United States District Court, W.D. New York

June 26, 2018

TAMMI REA, Plaintiff,




         Plaintiff Tammi Rea (“Plaintiff”) brought this Employee Retirement Income Security Act of 1974 (“ERISA”) claim against Defendants Mutual of Omaha Insurance Company, Mutual of Omaha, Koike Aronson, Inc., and K.N. Aronson, Inc. (“Defendants”). ECF No. 1. On September 27, 2017, Defendants moved to dismiss Plaintiff's suit. ECF No. 21. For the reasons stated below, Defendants' Motion to Dismiss is GRANTED.


         Plaintiff became an employee of defendant Koike Aronson on April 7, 2008. ECF No. 1 at 4. As part of her employment benefit package, Plaintiff was to be covered by defendant Mutual of Omaha's long-term disability policy if she became disabled. Id. at 4-5. On March 2, 2010, Plaintiff filed a claim for disability benefits under the policy. Id. at 5. Defendant Mutual of Omaha Insurance Co. paid benefits until January 24, 2013, when it denied the claim. Id. On February 21, 2014, Mutual denied Plaintiff's request for reconsideration of the denial of benefits. Id.

         On January 28, 2016, Plaintiff initiated this lawsuit. ECF No. 1. On May 12, 2016, Mutual answered Plaintiff's Complaint, and on May 16, 2016, Koike and Plaintiff entered into a stipulation extending the time for Koike to answer to June 12, 2016. ECF Nos. 4, 5, 11. On January 18, 2017, the parties attended a Rule 26 Scheduling Conference before U.S. Magistrate Judge Hugh Scott at which Plaintiff's attorney reported that Plaintiff had passed away in October 2016. ECF No. 16. Plaintiff's attorney reported that he had not yet located an estate administrator, so the Court gave him an additional 90-days to locate an administrator or to start an action in Erie County Surrogate's Court. Id. After the expiration of the 90-days, the Court directed Plaintiff's counsel to file a formal suggestion of death per Rule 25(a)(1) by April 28, 2017 and scheduled an additional status conference for May 17, 2017. ECF No. 18. Plaintiff's attorney failed to file a suggestion of death or attend the May status conference, so the Court suggested that Defendants' attorney proceed with motion practice under Rule 25. ECF No. 19.

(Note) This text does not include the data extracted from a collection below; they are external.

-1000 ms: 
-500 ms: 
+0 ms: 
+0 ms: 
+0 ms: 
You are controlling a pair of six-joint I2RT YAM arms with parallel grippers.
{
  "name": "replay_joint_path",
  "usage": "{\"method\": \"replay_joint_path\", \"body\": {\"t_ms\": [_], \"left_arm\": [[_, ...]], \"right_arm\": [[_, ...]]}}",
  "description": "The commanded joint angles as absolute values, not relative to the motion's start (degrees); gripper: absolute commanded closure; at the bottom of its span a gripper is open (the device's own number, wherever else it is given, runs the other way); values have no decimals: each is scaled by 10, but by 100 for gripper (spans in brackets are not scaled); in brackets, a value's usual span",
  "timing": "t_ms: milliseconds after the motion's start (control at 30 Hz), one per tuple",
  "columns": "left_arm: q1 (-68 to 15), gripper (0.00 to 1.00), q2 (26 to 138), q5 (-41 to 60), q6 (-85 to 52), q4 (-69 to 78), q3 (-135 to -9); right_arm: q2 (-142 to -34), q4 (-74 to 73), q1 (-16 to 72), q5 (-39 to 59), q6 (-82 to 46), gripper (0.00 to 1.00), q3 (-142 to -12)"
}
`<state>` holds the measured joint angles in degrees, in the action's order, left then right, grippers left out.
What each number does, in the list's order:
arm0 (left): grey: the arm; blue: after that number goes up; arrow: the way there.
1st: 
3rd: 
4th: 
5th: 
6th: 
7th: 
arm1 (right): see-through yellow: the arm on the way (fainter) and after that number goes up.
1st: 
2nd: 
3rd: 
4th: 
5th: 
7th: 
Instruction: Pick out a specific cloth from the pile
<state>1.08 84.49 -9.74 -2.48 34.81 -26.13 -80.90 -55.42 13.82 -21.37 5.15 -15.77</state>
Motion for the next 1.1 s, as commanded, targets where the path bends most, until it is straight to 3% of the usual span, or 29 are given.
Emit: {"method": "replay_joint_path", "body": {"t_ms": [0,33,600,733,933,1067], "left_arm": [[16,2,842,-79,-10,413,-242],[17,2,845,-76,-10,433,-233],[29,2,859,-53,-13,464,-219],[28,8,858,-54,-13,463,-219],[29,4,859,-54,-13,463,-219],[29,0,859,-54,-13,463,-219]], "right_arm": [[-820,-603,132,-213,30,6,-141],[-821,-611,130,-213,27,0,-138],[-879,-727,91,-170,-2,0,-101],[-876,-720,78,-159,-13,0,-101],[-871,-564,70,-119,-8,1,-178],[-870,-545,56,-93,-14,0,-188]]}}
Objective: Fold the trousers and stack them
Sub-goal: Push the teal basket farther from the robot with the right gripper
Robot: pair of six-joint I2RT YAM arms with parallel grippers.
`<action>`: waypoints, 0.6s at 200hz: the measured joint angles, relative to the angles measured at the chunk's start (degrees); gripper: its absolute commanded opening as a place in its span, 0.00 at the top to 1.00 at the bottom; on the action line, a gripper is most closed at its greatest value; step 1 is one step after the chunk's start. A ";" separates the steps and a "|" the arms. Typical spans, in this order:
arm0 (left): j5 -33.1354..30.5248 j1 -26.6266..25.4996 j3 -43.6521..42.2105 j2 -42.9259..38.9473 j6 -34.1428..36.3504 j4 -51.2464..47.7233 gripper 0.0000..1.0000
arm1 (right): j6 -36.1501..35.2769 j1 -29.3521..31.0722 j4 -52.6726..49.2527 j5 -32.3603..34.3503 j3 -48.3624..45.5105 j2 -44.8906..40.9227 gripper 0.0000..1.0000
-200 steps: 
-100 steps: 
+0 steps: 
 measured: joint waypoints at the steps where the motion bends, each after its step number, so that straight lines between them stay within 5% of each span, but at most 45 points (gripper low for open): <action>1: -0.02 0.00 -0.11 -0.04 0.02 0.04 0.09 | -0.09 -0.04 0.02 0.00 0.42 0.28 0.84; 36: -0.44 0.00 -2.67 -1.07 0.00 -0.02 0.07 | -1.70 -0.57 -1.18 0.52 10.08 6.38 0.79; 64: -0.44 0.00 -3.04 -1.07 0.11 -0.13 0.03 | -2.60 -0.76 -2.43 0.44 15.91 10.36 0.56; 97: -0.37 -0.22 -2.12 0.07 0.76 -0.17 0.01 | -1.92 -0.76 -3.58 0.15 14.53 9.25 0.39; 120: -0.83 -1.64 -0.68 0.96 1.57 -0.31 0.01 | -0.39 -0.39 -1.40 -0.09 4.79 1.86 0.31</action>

         On September 27, 2017, Defendants moved to dismiss Plaintiff's suit under Rules 16, 25, 37, and 41 of the Federal Rules of Civil Procedure. ECF No. 21. On October 30, 2017, Plaintiff's attorney filed an affirmation stating that he attempted to contact some of Plaintiff's family members “that [he had located] through social media with very limited success.” ECF No. 23 at 1. Additionally, he “checked with the Surrogate's Court of Erie County and also with the Surrogate's Court of Cattaraugus County where [Plaintiff] had resided and no family member has commenced any type of petition for probate or administration although it has been quite some time since she passed away.” Id. at 2. He also acknowledged that Plaintiff's “passing completely change[d] the circumstances and leave no client and essentially no estate of the client to pursue a claim as none have been created by her family.” Id. at 3.


         Under Rule 25, if a party dies, the court “may order substitution of the proper party.” Fed.R.Civ.P. 25(a)(1). A motion for substitution may be made “by any party or by the decedent's successor or representative.” Id. If the motion “is not made within 90 days after service of a statement noting the death, the action by or against the decedent must be dismissed.” Id.

         Plaintiff's attorney has not complied with Rule 25 in substituting a party after Plaintiff's death. First, there is no indication from the record that Plaintiff served his October 2017 affirmation on Defendants' attorney, as mandated by Rules 25 and 5. Second, Plaintiff's attorney's October 2017 affirmation stating that Plaintiff was deceased did not constitute a formal “statement noting the death” for purposes of Rule 25. See Int'l. Cablevision, Inc. v. Sykes, 172 F.R.D. 63, 66 (W.D.N.Y. 1997) (noting that a suggestion of death “is not effective if made by counsel for the party who has died”); Al-Jundi v. Estate of Rockefeller, 757 F.Supp. 206, 210 (W.D.N.Y. 1990) (“Death withdrew from the attorney every iota of authorization he had to act for or in [his client's behalf].”). Finally, even if the affirmation constituted a valid suggestion of death and the attorney properly served it, he did not make a motion for substitution within 90 days after issuing his affirmation. As of today, it has been more than 238 days since the attorney filed the October 2017 affirmation.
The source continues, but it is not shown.